Karine Deshayes mène une fabuleuse carrière. Grande rossinienne, elle a interprété Rosina et Cenerentola sur de très nombreuses scènes. Chez Mozart, elle a été Zerlina dans Don Giovanni et Cherubino dans Les Noces de Figaro, puis, dans ces mêmes ouvrages, elle est devenue respectivement Donna Elvira et la Comtesse. Cinq ans après sa flamboyante Adalgisa dans Norma, elle revient à Toulouse pour s’emparer du rôle-titre, en conclusion d’une année rythmée par ce rôle. L’artiste, qu’on sent épanouie, se confie à Vivace ! après la série de Norma donnée à Marseille.


Entretien avec Karine Deshayes

Commençons par l’essentiel pour une artiste lyrique : sa voix.
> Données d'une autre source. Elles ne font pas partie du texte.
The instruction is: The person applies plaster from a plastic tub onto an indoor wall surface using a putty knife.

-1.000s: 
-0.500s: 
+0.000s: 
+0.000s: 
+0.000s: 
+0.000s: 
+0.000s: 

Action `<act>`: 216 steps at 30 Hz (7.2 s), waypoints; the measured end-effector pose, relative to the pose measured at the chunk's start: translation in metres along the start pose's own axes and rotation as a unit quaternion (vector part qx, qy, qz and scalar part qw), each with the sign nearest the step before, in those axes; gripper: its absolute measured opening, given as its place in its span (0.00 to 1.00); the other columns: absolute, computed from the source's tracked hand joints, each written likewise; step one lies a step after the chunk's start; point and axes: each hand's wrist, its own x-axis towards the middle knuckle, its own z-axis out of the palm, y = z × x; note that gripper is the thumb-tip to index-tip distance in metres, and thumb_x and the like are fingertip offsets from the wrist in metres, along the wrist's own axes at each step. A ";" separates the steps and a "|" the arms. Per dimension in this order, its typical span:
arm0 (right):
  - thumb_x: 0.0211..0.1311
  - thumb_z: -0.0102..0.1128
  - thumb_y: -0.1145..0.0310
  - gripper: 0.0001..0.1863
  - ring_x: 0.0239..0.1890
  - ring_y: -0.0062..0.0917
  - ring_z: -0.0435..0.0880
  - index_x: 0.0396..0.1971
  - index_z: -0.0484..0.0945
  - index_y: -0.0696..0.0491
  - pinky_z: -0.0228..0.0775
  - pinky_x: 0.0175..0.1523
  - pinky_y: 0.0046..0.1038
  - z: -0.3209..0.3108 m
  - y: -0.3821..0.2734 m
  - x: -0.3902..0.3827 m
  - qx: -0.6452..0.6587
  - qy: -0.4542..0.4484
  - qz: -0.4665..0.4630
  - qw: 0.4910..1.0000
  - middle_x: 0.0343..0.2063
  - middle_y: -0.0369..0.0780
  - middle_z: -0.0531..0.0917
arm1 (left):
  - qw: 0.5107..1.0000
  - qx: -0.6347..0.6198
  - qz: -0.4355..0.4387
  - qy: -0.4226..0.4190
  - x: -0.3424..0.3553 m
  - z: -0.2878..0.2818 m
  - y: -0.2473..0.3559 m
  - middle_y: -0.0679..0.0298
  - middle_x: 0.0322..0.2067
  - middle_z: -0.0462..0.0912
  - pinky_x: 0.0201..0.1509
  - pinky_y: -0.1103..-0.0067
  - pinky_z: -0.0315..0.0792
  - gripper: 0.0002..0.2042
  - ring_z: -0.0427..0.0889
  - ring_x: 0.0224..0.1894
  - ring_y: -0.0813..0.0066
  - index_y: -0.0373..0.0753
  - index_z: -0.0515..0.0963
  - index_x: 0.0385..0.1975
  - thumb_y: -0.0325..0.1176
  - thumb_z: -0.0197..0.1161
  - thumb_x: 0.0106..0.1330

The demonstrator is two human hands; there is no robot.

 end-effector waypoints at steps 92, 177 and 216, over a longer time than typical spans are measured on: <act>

Vous présentez-vous toujours comme une mezzo-soprano ?

Depuis le XIXe siècle, on a l’obsession des classements. Je me suis toujours considérée comme « soprano 2 », c’est-à-dire une soprano qui se sent bien dans le médium. Être désignée tantôt soprano, tantôt mezzo-soprano, cela ne me dérange pas. À la grande époque dont je suis admirative, il n’y avait pas d’étiquette : on disait la Colbran, la Malibran, la Viardot, la Falcon, parce que justement c’étaient des voix spécifiques. Dès qu’une chanteuse a une voix longue – et c’étaient des voix longues, qui montaient au contre mi-bémol, et descendaient jusqu’au fa grave ! –, les gens sont un peu déstabilisés. Je suis toujours entre les deux, et je préfère penser que l’étiquette ne compte pas.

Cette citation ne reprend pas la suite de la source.